- Task directions: Every line from the one that includes "Flag the small" to the end of the entries should be written out exactly, with the first and last included.

- Material for this task:

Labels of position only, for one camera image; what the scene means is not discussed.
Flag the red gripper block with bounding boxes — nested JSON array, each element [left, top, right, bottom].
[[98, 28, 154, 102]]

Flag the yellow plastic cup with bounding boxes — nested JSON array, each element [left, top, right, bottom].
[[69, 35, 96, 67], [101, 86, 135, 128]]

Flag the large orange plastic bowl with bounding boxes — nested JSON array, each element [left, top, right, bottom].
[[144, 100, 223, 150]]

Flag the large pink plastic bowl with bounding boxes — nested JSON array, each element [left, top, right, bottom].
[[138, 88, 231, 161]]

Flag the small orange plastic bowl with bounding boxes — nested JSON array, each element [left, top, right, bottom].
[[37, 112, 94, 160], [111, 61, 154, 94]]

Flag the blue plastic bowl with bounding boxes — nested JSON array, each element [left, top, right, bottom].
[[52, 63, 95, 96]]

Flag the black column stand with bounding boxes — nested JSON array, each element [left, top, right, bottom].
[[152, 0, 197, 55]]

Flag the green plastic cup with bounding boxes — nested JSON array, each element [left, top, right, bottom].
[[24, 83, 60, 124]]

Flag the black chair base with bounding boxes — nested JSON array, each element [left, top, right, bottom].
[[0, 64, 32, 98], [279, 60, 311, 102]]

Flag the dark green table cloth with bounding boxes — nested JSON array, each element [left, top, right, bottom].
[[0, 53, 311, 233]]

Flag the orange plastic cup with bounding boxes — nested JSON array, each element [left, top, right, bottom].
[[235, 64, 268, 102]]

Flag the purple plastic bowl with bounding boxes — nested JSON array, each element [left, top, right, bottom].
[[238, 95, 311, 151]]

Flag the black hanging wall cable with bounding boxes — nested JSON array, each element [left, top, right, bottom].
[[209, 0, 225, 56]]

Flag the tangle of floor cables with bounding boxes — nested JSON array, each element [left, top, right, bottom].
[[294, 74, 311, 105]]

- Response to the exercise:
Flag the small orange plastic bowl with bounding boxes — nested JSON array, each element [left, top, right, bottom].
[[37, 112, 94, 160], [111, 61, 154, 94]]

Flag the blue plastic bowl with bounding boxes — nested JSON array, each element [left, top, right, bottom].
[[52, 63, 95, 96]]

Flag the black column stand with bounding boxes — nested JSON array, each element [left, top, right, bottom].
[[152, 0, 197, 55]]

Flag the green plastic cup with bounding boxes — nested JSON array, each element [left, top, right, bottom].
[[24, 83, 60, 124]]

Flag the black chair base with bounding boxes — nested JSON array, each element [left, top, right, bottom].
[[0, 64, 32, 98], [279, 60, 311, 102]]

Flag the dark green table cloth with bounding boxes — nested JSON array, each element [left, top, right, bottom].
[[0, 53, 311, 233]]

Flag the orange plastic cup with bounding boxes — nested JSON array, each element [left, top, right, bottom].
[[235, 64, 268, 102]]

Flag the purple plastic bowl with bounding boxes — nested JSON array, each element [left, top, right, bottom].
[[238, 95, 311, 151]]

Flag the black hanging wall cable with bounding boxes — nested JSON array, each element [left, top, right, bottom].
[[209, 0, 225, 56]]

Flag the tangle of floor cables with bounding boxes — nested JSON array, each element [left, top, right, bottom].
[[294, 74, 311, 105]]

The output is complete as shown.